**ACTIVITY:** Please repeat the lines below exactly. Begin with the line containing "pale green flashlight: box: [460, 272, 474, 305], surface" and go on through the line containing "silver aluminium first-aid".

[Dataset items]
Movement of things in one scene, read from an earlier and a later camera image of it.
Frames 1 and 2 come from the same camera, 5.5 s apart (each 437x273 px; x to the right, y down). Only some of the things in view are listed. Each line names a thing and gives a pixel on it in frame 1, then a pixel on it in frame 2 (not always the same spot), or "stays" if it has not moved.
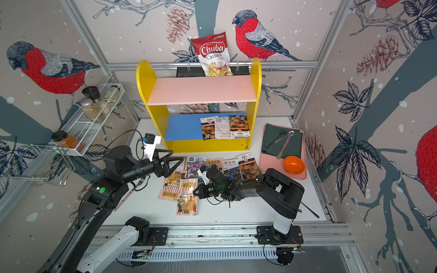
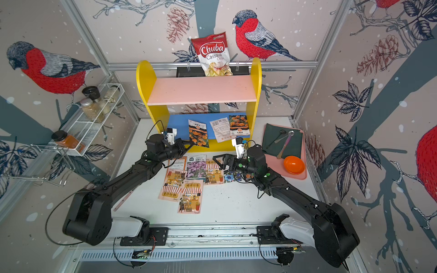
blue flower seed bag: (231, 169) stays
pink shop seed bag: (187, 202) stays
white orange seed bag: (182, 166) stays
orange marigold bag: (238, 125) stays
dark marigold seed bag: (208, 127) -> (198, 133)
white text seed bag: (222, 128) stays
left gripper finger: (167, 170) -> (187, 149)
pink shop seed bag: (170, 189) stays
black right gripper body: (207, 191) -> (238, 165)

...

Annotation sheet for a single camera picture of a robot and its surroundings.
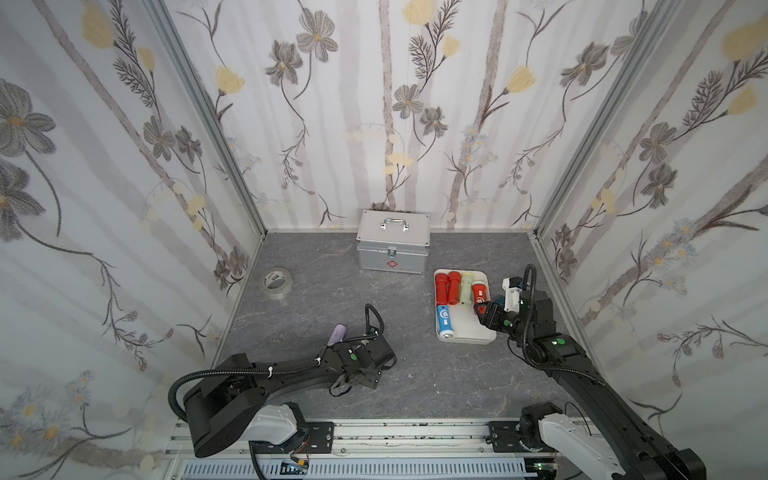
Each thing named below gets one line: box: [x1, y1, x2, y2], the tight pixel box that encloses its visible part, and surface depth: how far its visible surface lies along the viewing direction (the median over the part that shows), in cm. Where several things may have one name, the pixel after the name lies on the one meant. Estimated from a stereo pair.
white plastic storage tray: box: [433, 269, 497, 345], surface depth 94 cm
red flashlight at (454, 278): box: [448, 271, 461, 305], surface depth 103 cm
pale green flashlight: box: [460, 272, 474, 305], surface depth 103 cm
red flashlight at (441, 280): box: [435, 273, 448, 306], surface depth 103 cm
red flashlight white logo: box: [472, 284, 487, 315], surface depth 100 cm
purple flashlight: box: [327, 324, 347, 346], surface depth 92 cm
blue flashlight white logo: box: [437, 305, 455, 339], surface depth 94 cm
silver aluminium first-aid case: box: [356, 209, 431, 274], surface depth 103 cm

**ANSWER FOR THIS EXERCISE:**
pale green flashlight: box: [460, 272, 474, 305], surface depth 103 cm
red flashlight at (441, 280): box: [435, 273, 448, 306], surface depth 103 cm
red flashlight white logo: box: [472, 284, 487, 315], surface depth 100 cm
purple flashlight: box: [327, 324, 347, 346], surface depth 92 cm
blue flashlight white logo: box: [437, 305, 455, 339], surface depth 94 cm
silver aluminium first-aid case: box: [356, 209, 431, 274], surface depth 103 cm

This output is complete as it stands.